オランダ王国憲法(第6章)

第6章 司法

第112条
(1)裁判所は、私法にかかわる権利をめぐる争いや、罪を裁く責任をもつ。
(2)私法にかかわらない紛争を裁く責任は、法律にしたがい、裁判所または裁判所に属しない法廷が受けもつ。こうした裁きの扱い方や効力は、法律で定める。

第113条
(1)裁判所は、犯罪を裁く責任をもつ。
(2)政府機関が定める懲罰裁判のやり方については、法律で定める。
(3)自由をうばう刑罰を与えられるのは、裁判所だけである。
(4)オランダ国外での事件の裁判や戒厳令下では、上と異なる規則を定めてよい。

第114条
 死刑を行なってはならない。

第115条
 より上級の政府機関へ訴え直せるのは、憲法112条の(2)項に定める争いである。
 
第116条
(1)裁判所のなかにどんな法廷を置くかは、法律で定める。
(2)裁判所の組織、構成、権限については、法律で定める。
(3)法律で定めれば裁判官でないものも、裁判官といっしょに、裁きに加わってよい。
(4)裁判官が、裁判官および前項で述べたものが職務をじゅうぶん果たしているかどうかをみる監査は、法律でやり方を定める。

第117条
(1)裁判官および最高裁判所長官は王の布告によって任命し、その地位は一生続く。
(2)上の人びとがその地位を失うのは、自分から辞めるか、法律で定める年齢になった場合である。
(3)裁判所に属し、法律で指定された法廷は、上の人びとの資格を停止したり、その地位をうばってよい。
(5)上の人びとについて、その他の法的な地位については、法律で定める。

第118条
(1)最高裁判所の裁判官は、国会第二院が選ぶ候補者3人につき1人を、王の布告により任命する。
(2)最高裁判所には法律に定める範囲で、法廷が下した判決のうち違法であるものは無効にする責任がある。
(3)法律で定めれば、最高裁判所にその他の仕事を追加してよい。

第119条
 現在や過去に、国会議員や国務相、長官が職務中におかした違法行為は、最高裁判所が訴える。
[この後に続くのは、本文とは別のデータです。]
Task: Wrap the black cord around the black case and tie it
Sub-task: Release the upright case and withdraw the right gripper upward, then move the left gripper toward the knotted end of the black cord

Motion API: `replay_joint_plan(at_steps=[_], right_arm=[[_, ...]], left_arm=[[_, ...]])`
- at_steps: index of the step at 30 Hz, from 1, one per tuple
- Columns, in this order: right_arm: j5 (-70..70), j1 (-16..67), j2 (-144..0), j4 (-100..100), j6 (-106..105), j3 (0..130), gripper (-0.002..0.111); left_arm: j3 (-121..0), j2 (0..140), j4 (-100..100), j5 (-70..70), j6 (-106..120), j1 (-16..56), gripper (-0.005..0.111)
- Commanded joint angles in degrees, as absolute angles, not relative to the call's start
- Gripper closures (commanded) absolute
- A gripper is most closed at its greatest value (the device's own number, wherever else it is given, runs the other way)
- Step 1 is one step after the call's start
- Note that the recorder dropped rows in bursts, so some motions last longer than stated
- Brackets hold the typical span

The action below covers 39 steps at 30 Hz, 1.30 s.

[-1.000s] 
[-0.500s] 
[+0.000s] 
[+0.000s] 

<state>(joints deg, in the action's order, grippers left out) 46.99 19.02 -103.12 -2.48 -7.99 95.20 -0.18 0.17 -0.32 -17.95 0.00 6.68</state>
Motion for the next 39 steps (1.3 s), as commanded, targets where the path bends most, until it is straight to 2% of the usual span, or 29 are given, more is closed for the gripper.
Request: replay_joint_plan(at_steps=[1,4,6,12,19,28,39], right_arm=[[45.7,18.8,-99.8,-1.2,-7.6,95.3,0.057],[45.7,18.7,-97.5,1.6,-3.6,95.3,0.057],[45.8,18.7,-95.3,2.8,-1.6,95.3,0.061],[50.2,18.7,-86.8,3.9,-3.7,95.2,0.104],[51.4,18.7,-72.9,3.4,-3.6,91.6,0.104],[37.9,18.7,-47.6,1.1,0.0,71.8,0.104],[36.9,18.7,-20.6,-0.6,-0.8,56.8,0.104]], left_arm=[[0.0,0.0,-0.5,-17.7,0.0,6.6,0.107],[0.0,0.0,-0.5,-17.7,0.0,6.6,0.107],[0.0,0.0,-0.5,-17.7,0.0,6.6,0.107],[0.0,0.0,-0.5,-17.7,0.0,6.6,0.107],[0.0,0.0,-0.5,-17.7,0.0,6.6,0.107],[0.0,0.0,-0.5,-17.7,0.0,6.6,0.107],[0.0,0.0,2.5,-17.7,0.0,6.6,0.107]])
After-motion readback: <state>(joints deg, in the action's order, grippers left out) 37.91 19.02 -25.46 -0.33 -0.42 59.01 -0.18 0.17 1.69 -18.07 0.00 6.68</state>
そのやり方は王の布告で示すか、第二院で決める。

第120条
 法廷は、法律や条約が憲法にそっているかどうかを、判断してはならない。

第121条
 法律に定める場合を除き、裁判記録を公開し、判決の根拠ははっきり示さなければならない。裁判は公開で行なわなければならない。

第122条
(1)減刑は、王の布告による。それは法律で指定された法廷からの、法律にそった規準をじゅうぶん考えた上での勧告にもとづいていること。
(2)特赦は、法律にしたがって与えること。